> **ASSIGNMENT**
Only one stretch of the listing below is wanted: every line from the first to the line containing "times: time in", set down exactly.

> **DATA EXTRACTS**
________

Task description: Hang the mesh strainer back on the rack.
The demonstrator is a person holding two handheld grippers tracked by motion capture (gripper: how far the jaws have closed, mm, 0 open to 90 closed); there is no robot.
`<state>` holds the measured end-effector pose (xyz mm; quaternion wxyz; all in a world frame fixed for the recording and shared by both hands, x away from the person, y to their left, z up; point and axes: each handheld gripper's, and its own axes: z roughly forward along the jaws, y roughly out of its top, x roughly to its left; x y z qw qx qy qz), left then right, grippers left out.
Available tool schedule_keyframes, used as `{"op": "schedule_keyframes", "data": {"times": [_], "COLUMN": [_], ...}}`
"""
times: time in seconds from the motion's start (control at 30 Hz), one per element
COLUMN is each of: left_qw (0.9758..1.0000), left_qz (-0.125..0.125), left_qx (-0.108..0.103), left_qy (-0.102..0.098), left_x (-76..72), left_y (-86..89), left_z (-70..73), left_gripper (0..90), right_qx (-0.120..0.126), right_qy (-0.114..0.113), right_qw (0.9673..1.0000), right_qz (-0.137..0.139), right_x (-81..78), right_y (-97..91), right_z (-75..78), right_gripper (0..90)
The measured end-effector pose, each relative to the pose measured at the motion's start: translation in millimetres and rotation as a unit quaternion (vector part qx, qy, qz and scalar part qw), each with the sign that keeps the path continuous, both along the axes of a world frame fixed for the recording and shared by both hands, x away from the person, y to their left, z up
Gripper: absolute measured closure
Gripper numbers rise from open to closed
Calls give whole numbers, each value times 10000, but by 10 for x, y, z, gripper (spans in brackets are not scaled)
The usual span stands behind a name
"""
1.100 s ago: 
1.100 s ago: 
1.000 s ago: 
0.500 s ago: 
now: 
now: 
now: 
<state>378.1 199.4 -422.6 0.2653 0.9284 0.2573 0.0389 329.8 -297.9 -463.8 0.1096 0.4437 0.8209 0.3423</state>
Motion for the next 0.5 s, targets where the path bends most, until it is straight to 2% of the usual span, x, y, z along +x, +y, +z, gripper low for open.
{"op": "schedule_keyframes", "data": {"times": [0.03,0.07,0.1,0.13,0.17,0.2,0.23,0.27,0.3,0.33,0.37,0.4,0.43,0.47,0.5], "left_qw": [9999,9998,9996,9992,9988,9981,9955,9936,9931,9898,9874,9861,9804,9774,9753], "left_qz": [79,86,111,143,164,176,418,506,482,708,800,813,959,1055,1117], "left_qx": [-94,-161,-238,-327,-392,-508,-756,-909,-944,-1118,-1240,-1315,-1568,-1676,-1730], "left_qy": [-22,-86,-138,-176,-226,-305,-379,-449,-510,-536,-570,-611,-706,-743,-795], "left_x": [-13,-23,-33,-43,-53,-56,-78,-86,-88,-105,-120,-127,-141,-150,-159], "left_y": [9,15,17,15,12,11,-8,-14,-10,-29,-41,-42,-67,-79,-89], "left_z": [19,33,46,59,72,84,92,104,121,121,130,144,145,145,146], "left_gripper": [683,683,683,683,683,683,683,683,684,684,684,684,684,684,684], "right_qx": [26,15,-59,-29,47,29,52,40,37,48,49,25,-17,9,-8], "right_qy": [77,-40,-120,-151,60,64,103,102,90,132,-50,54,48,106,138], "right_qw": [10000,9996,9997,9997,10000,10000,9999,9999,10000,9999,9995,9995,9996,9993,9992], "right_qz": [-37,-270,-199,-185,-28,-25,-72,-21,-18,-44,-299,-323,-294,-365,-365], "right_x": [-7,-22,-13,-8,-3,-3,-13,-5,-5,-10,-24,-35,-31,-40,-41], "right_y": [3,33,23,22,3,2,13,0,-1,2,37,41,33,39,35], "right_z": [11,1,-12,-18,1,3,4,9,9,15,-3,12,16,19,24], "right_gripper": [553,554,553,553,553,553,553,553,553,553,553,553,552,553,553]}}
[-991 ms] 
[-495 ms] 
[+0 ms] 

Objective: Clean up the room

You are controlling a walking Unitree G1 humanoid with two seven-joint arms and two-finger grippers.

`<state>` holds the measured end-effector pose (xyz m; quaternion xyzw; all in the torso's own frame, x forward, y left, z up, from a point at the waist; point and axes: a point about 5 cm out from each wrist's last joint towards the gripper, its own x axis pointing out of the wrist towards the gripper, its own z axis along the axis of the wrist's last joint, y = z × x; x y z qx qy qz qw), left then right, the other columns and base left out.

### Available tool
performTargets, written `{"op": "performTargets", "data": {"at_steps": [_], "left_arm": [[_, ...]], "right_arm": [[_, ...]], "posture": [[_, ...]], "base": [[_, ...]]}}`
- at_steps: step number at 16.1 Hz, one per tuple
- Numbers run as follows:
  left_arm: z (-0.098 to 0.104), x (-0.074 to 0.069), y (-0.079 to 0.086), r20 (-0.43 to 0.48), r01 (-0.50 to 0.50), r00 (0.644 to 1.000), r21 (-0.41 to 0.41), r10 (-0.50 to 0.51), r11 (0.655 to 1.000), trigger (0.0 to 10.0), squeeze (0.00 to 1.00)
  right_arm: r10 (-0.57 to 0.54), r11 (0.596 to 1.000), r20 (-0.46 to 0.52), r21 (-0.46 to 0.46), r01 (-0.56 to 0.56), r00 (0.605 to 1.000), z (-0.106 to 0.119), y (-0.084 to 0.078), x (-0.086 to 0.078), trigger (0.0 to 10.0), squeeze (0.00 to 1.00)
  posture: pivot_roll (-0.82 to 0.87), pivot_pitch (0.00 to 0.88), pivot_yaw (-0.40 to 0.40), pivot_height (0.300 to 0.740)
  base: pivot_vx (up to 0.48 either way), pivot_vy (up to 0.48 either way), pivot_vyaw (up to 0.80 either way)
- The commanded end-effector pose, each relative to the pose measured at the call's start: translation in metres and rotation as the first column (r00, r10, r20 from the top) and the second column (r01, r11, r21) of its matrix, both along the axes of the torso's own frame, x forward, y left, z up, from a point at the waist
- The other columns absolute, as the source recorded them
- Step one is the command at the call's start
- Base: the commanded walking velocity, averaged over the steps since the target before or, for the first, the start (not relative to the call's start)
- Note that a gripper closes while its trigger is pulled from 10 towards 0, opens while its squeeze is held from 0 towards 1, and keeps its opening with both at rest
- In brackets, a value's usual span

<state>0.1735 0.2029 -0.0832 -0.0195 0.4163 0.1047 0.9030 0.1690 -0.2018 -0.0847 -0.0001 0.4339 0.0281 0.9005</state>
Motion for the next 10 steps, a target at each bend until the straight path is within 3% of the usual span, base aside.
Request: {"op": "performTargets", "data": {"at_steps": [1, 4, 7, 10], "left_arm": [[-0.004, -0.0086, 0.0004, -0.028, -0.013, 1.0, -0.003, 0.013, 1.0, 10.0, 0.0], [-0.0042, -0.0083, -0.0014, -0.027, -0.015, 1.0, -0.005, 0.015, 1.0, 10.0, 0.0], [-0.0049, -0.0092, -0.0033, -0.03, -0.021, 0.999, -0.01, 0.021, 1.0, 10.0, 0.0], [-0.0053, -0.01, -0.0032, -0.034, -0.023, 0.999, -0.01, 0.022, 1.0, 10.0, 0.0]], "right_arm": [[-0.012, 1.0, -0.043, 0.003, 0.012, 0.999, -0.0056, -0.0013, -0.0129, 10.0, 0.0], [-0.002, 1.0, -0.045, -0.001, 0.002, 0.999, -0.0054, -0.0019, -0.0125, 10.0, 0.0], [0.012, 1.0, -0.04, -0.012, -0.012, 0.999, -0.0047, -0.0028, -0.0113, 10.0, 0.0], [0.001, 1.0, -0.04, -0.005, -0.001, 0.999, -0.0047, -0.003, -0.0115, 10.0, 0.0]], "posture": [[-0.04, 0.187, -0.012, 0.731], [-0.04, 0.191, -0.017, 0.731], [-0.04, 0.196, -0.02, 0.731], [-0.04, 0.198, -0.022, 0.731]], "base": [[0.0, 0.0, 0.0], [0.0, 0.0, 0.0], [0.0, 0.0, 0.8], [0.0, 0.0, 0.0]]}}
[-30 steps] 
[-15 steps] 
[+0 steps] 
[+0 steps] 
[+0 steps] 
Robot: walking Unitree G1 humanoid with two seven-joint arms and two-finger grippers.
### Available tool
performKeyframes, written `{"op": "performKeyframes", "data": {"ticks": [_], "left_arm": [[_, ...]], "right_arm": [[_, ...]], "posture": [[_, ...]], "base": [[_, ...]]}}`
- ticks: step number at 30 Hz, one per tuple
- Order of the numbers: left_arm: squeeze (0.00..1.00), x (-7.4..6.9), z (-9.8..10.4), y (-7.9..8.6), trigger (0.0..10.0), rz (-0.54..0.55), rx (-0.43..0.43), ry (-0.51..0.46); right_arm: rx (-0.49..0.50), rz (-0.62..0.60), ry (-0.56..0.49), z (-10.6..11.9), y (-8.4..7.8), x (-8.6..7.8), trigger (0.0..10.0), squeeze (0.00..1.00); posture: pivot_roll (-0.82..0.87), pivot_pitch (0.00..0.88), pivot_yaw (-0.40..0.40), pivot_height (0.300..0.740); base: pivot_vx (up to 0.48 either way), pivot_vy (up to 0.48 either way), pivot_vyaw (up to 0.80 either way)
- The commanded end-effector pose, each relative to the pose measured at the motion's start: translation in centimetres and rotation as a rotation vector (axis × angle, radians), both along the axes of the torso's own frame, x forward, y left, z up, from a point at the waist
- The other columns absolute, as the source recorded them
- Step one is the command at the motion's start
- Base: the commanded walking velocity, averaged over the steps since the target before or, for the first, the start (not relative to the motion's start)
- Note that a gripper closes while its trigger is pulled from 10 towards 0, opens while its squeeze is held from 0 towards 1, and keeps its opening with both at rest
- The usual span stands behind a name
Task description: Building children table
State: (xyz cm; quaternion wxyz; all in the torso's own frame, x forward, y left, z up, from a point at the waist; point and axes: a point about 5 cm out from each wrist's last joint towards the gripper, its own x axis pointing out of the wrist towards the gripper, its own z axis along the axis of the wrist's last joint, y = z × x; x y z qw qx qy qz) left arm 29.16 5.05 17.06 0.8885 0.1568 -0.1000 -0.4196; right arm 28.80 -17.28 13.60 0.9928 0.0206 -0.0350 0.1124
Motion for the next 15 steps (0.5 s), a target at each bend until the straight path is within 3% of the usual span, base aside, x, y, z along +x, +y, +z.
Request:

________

> **RESULT**
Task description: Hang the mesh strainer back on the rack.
The demonstrator is a person holding two handheld grippers tracked by motion capture (gripper: how far the jaws have closed, mm, 0 open to 90 closed); there is no robot.
`<state>` holds the measured end-effector pose (xyz mm; quaternion wxyz; all in a world frame fixed for the recording and shared by both hands, x away from the person, y to their left, z up; point and axes: each handheld gripper's, and its own axes: z roughly forward along the jaws, y roughly out of its top, x roughly to its left; x y z qw qx qy qz), left then right, grippers left out.
Available tool schedule_keyframes, used as `{"op": "schedule_keyframes", "data": {"times": [_], "COLUMN": [_], ...}}`
"""
times: time in seconds from the motion's start (control at 30 Hz), one per element

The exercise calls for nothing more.